THE STRUCTURE OF HEMATITE (α-FE2O3) (001) SURFACES IN AQUEOUS MEDIA: SCANNING TUNNELING MICROSCOPY AND RESONANT TUNNELING CALCULATIONS OF COEXISTING O AND FE TERMINATIONS

Abstract

The iron oxide–water interface is of interest not only in geochemical and environmental processes, but also in fields ranging from corrosion to photocatalysis. The structure of α-Fe2O3 (001) surfaces is not fully understood, and questions have arisen recently concerning different terminations of (001) terraces; a so-called Fe-termination is expected, but under some conditions an O-termination may also be possible. Ultra-high vacuum (UHV) scanning tunneling microscope (STM) studies report evidence for an O-termination in coexistence with an Fe-termination, but other studies find no evidence for an O-termination.
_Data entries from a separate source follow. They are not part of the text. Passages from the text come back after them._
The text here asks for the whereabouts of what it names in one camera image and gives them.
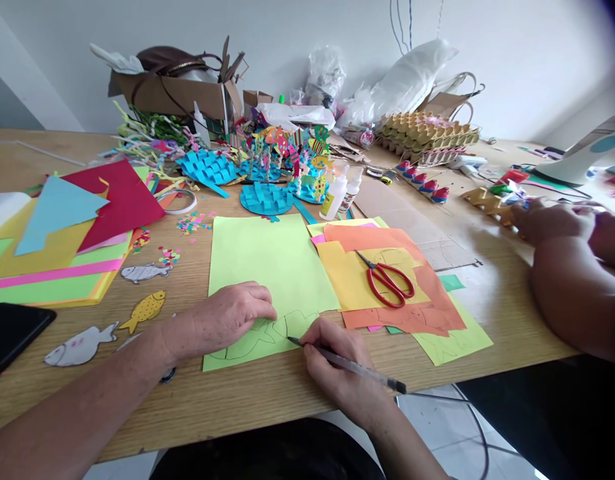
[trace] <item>pink paper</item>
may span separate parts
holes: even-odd
[[[114,237],[108,238],[107,240],[100,242],[98,245],[94,245],[88,249],[78,252],[76,255],[82,255],[84,253],[91,252],[91,251],[94,251],[94,250],[97,250],[103,247],[109,247],[111,245],[118,245],[119,243],[124,242],[126,240],[127,240],[127,232],[119,233],[118,235],[115,235]]]
[[[38,283],[72,277],[81,277],[83,275],[92,275],[93,273],[104,273],[118,270],[121,268],[122,264],[123,259],[107,260],[104,262],[90,263],[88,265],[52,270],[49,272],[30,273],[28,275],[0,279],[0,288],[16,287],[17,285],[27,285],[28,283]]]
[[[376,225],[376,223],[363,223],[362,225],[355,225],[355,227],[372,227],[372,228],[378,228],[378,225]],[[320,235],[317,235],[316,237],[312,237],[312,242],[314,243],[314,245],[316,245],[317,243],[325,243],[327,240],[325,239],[325,234],[321,233]]]

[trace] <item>gray fish cutout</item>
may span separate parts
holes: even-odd
[[[171,269],[172,265],[167,265],[166,267],[157,267],[153,263],[148,263],[147,265],[125,267],[121,269],[121,276],[125,280],[129,280],[130,282],[136,283],[138,285],[140,281],[149,280],[150,278],[154,278],[157,275],[167,277]]]

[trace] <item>white fish cutout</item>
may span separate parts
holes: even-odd
[[[48,353],[43,361],[53,367],[70,367],[87,363],[96,355],[99,343],[116,341],[116,335],[112,332],[119,323],[114,322],[103,331],[98,327],[90,327]]]
[[[148,263],[147,265],[136,265],[134,267],[125,267],[121,269],[121,276],[125,280],[139,284],[140,281],[149,280],[157,275],[163,277],[169,276],[169,271],[172,269],[172,265],[166,267],[157,267],[154,263]]]

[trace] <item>black phone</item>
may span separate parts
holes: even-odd
[[[55,318],[54,310],[0,303],[0,374]]]

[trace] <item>white glue bottle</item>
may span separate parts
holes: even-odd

Molecular mechanics studies suggest that an O-termination should be possible in an aqueous environment. An O-termination could result from dissolution; if Fe atoms were to dissolve from an Fe-termination, an O-termination would presumably result (and vice-versa). We imaged hematite (001) surfaces in air and aqueous solution using STM. To aid interpretation of the images, we use a resonant tunneling model (RTM) parameterized using ab initio calculations.Our STM and RTM results are consistent with mixed O- and Fe-terminated (001) surfaces. For acid-etched surfaces we find evidence for a periodic (with wavelength of 2.2 ± 0.2 nm) arrangement of nominal O- and Fe-terminated domains. Two different borders between domains should occur, one in which the Fe-termination is high relative to the O-termination, and the reverse. The different domain borders have significantly different heights, consistent with RTM calculations. This agreement allows us to conclude that the Fe-termination is topographically high on most terraces. Surface domains are observed in aqueous solutions at the atomic scale, and appear to be very unreactive on tens-of-seconds time scales at pH 1.